We provide code to visualize how SSR varies with $\mathbf{\beta}^\ast$. In the corresponding plot, darker areas represent portions of the coefficient search space that lead to higher SSR. The lightest point, marked with a $\beta$, represents the solution of the optimization problem. Circular contour lines (gray) indicate “level curves,” or sub-regions in the coefficient space that would lead to the same SSR.

You will do the same for LASSO and ridge objective functions, then examine how the results change with the tuning parameter $\lambda$.

library(ggplot2)
library(dplyr)

## simulation dataset
set.seed(02139)
n <- 1000
d <- data.frame(x_1 = rnorm(n, mean=0, sd=1),
               x_2 = rnorm(n, mean=0, sd=1))
d$y <- 2 * d$x_1 + 3 * d$x_2 + rnorm(n, mean=0, sd=1)

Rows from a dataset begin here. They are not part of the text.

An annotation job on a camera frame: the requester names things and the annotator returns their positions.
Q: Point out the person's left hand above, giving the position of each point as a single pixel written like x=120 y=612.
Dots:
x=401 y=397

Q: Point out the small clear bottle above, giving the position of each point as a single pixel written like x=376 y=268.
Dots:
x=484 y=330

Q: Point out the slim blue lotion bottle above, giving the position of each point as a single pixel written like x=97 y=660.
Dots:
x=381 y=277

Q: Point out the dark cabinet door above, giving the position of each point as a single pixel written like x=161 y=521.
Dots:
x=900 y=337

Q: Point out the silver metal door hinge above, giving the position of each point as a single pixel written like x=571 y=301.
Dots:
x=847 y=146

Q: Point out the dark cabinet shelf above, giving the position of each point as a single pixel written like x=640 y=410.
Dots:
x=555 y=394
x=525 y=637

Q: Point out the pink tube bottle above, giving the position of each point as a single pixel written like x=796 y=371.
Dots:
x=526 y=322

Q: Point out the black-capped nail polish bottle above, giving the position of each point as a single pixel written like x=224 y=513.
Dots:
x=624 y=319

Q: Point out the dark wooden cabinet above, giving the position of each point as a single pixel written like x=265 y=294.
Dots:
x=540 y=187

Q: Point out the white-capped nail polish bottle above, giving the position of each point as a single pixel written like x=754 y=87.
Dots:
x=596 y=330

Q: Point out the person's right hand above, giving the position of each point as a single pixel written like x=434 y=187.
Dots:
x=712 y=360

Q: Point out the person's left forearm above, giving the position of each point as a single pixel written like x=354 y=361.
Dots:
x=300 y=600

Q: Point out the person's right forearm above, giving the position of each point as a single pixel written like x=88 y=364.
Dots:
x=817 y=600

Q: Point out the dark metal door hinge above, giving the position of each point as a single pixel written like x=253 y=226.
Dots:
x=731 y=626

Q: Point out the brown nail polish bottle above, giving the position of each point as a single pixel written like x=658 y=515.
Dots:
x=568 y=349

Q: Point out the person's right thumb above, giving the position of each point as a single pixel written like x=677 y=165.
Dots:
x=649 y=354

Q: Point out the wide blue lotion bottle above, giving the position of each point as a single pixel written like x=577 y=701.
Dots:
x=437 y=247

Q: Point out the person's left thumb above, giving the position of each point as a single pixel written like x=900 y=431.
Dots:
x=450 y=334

## grid search for optimal beta
## We usually find beta hat analytically: (X'X)^{-1}X'y
## Here, though, we're exhaustively searching through combinations of the 
##  different possible betas, finding the error, and empirically finding the
##  best beta hats.
beta_grid <- expand.grid(beta_1=seq(-1,5,.1),beta_2=seq(-1,5,.1))

calc_ssr <- function(beta_star, d){
  X <- as.matrix(d[,c("x_1","x_2")])
  e <- d$y - X%*% beta_star
  return(crossprod(e)) 
}

## calculate the error for all combinations of beta1 and beta2
beta_grid$ssr <- apply(beta_grid, 1, calc_ssr, d)

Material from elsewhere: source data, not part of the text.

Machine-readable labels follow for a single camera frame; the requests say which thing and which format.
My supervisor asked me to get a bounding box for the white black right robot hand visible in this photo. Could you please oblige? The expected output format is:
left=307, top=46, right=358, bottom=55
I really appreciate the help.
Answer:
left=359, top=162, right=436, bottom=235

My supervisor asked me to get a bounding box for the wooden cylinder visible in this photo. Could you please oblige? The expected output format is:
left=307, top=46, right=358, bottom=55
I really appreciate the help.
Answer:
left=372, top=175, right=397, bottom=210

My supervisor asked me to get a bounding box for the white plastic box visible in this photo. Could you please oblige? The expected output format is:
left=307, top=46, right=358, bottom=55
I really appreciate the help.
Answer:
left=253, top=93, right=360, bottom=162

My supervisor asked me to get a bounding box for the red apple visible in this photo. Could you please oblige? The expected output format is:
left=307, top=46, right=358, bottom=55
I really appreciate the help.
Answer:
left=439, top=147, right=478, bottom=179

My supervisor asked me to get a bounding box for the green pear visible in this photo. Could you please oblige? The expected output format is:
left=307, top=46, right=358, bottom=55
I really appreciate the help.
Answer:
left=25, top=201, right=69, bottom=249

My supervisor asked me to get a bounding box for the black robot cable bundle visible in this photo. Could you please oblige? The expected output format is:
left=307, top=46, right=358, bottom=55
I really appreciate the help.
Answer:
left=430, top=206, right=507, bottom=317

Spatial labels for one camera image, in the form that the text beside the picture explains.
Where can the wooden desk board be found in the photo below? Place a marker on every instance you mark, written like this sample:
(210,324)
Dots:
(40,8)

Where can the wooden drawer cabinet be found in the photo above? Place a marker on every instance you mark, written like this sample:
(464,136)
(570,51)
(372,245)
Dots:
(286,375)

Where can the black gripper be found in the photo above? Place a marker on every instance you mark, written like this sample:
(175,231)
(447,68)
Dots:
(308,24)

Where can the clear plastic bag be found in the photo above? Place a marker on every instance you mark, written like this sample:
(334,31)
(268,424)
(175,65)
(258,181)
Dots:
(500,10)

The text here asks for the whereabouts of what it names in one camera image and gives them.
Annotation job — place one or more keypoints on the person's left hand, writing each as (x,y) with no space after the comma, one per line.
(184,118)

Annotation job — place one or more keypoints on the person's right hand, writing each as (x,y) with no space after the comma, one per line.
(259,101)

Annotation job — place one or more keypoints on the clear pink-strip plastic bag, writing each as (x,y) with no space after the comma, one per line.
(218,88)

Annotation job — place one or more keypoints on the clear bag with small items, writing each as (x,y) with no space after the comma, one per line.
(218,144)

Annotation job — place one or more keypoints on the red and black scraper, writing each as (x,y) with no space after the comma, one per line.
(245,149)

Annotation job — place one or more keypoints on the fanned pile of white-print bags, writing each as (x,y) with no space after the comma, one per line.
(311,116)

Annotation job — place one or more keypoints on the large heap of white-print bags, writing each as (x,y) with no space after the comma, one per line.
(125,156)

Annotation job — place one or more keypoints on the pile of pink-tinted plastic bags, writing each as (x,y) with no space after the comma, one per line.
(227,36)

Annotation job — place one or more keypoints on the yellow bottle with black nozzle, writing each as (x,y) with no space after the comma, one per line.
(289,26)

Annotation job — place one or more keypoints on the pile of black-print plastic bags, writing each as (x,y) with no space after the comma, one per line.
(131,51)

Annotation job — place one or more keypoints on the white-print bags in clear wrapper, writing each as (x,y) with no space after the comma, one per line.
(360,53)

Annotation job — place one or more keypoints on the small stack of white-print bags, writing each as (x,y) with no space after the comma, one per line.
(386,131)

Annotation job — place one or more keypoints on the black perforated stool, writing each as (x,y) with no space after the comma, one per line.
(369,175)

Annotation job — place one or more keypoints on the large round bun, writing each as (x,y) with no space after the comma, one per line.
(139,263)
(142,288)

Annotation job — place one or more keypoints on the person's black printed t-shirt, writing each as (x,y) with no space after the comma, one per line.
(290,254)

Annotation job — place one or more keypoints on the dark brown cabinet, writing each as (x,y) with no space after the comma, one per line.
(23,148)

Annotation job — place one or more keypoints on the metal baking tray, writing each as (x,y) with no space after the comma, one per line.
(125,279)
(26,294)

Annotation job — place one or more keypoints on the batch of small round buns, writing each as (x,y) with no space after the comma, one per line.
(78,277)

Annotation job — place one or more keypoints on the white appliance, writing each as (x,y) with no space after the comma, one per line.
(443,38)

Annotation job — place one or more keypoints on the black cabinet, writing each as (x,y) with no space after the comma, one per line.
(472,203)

## beta_ols is the the vector of two betas that empirically minimizes the
##  sum of squared error.
beta_ols <- beta_grid[which.min(beta_grid$ssr),]


## ssr contours and ols estimate
ggplot(beta_grid, aes(x=beta_1, y=beta_2)) + 
  geom_tile(aes(fill=log(ssr))) +
  stat_contour(aes(z=ssr), color="gray30") +
  # add the ols estimate
  geom_text(data=beta_ols, label="beta[plain(SSR)]",
           parse=TRUE, hjust=0, vjust=0) +
  geom_vline(xintercept=0) + 
  geom_hline(yintercept=0) +
  scale_fill_gradient(low="#FEE8C8", high="#E34A33",
                      breaks=range(log(beta_grid$ssr)), 
                      labels=c("low","high"), name="SSR") +
  xlab(expression(beta[1])) + 
  ylab(expression(beta[2])) + 
  coord_fixed() + 
  labs(title = "OLS objective function (SSR)")

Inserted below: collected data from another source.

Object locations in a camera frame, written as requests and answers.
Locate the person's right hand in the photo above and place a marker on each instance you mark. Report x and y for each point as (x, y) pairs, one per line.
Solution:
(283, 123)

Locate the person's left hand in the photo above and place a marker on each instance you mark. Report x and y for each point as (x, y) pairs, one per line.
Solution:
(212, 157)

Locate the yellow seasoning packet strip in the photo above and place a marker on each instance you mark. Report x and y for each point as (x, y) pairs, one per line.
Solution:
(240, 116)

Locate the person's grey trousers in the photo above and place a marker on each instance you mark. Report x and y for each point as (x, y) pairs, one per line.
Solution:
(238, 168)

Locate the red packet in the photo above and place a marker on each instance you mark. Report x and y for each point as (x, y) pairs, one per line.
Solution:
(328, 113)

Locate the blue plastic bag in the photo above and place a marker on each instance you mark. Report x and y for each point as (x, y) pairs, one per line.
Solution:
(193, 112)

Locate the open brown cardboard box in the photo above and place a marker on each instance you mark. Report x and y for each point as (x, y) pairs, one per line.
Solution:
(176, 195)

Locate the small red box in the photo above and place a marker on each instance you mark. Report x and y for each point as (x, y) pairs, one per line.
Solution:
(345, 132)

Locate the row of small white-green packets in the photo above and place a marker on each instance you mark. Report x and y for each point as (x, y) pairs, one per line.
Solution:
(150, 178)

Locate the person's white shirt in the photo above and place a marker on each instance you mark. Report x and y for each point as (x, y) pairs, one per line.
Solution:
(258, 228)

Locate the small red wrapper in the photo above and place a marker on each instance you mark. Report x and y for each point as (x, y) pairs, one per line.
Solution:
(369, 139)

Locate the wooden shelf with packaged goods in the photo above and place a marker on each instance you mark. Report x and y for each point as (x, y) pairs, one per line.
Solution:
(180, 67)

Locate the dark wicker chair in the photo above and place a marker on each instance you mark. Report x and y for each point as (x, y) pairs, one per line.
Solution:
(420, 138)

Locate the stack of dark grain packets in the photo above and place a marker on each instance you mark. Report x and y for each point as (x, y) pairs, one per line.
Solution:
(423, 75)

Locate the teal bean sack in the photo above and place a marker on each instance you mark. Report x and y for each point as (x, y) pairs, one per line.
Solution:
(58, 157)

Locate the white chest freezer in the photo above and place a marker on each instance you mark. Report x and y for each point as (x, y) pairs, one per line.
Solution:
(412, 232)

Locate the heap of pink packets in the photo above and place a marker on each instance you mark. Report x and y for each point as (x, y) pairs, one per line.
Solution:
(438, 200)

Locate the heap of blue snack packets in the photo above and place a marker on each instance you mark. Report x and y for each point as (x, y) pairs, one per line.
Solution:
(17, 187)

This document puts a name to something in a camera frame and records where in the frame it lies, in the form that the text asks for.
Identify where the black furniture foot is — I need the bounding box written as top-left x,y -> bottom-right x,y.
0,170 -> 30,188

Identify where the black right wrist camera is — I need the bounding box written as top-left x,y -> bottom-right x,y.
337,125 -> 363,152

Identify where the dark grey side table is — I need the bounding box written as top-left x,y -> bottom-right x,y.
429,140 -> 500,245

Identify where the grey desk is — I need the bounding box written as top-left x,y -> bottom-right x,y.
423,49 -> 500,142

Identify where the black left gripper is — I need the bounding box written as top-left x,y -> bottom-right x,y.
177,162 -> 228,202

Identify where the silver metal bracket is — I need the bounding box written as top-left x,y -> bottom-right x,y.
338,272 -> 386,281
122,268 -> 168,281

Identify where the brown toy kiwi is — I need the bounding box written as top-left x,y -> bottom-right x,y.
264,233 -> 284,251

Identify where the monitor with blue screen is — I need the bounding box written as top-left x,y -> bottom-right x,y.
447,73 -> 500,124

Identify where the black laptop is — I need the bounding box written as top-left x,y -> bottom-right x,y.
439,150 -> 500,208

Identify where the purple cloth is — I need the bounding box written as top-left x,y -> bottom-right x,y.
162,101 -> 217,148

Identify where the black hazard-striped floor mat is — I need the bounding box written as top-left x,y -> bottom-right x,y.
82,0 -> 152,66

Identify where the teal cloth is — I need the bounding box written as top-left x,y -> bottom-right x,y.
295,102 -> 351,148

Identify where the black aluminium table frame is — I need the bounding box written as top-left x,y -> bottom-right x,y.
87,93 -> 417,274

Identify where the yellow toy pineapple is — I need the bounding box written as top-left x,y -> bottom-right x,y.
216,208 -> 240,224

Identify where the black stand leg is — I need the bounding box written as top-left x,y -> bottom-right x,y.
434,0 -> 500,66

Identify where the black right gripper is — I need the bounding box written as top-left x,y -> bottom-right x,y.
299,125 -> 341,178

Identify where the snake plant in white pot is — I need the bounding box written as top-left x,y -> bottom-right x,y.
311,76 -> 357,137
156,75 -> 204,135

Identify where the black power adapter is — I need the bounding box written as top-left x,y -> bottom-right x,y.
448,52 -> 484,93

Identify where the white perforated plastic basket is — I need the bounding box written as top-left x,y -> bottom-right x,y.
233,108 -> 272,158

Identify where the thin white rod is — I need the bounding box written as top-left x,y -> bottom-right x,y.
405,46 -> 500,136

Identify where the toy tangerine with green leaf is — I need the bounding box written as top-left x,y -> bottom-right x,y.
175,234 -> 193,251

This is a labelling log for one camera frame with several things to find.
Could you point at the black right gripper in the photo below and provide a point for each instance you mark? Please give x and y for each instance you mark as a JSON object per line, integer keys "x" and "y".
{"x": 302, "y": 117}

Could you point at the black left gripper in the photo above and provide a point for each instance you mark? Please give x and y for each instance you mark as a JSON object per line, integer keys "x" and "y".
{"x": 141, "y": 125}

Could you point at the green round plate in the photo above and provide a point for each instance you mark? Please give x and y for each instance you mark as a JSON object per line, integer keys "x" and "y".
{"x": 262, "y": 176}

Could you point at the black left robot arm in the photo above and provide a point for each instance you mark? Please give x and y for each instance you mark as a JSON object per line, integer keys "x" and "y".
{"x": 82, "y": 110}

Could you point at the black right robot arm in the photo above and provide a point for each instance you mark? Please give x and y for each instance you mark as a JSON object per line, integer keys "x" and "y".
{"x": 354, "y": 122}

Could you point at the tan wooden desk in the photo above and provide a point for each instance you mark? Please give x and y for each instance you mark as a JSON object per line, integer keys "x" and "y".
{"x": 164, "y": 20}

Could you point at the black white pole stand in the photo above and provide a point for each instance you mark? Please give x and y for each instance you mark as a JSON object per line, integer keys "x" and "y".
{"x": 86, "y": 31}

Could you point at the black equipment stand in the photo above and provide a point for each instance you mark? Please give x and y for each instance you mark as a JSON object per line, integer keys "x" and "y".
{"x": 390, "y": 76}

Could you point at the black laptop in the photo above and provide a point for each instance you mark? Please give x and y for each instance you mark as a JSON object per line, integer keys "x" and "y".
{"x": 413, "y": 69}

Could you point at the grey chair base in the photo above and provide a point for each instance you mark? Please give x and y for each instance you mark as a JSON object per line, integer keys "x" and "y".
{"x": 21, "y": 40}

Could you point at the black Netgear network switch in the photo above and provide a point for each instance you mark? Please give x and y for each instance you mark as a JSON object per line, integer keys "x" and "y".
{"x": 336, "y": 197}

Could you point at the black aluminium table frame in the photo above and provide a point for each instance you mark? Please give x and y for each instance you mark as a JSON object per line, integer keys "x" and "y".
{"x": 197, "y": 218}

(a) Calculate the penalty that ridge and lasso add to the OLS loss function, ignoring for now the sum of squared residuals. Visualize the shape of the penalties with contours and shading as above, and in your own words, compare the different shapes of the constraints. Can you reframe the penalty function in terms of a prior on coefficients?

Hint: Assume $\lambda=1$ for now—the exact value of the penalty function is less important than its shape.

lambda <- 1
beta_grid$ridge_penalty <- lambda * (beta_grid$beta_1^2 + beta_grid$beta_2^2)

## ridge penalty contours
ggplot(beta_grid, aes(x=beta_1, y=beta_2)) +
    geom_tile(aes(fill=ridge_penalty)) +
    stat_contour(aes(z=ridge_penalty), colour="gray30") +
    ## prettifying 
    geom_vline(xintercept=0) + geom_hline(yintercept=0) +
    scale_fill_gradient(low="#FEE8C8", high="#E34A33",
                        breaks=range(beta_grid$ridge_penalty),
                        labels=c("low","high"), name="ridge penalty") +
    xlab(expression(beta[1])) + ylab(expression(beta[2])) + 
    coord_fixed() +
    ggtitle("Ridge penalty function (sum of squared coefs)")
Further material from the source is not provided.